*REQUIRED ACTION:* Whenever a line below mentions the word "gripper", that line should be copied.

┌────────

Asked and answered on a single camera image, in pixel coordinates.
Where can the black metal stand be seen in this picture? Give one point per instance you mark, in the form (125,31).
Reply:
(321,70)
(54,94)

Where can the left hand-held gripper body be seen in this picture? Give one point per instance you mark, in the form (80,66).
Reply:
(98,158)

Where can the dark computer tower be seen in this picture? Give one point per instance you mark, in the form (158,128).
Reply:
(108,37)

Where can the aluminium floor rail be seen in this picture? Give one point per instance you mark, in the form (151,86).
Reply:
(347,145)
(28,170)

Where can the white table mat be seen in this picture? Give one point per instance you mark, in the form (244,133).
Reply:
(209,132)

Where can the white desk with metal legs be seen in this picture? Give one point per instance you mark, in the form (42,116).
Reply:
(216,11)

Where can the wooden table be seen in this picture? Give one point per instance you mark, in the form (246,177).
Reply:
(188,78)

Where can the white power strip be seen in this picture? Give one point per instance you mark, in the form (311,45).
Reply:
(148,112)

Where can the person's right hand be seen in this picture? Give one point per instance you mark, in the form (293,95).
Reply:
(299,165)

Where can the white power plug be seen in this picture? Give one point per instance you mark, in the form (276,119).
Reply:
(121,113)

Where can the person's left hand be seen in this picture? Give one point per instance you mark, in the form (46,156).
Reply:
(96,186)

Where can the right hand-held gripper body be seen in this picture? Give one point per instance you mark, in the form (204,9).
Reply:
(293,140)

└────────

*WORKED SOLUTION:*
Where can the left hand-held gripper body be seen in this picture? Give one point per instance you mark, in the form (80,66).
Where can the right hand-held gripper body be seen in this picture? Give one point per instance you mark, in the form (204,9).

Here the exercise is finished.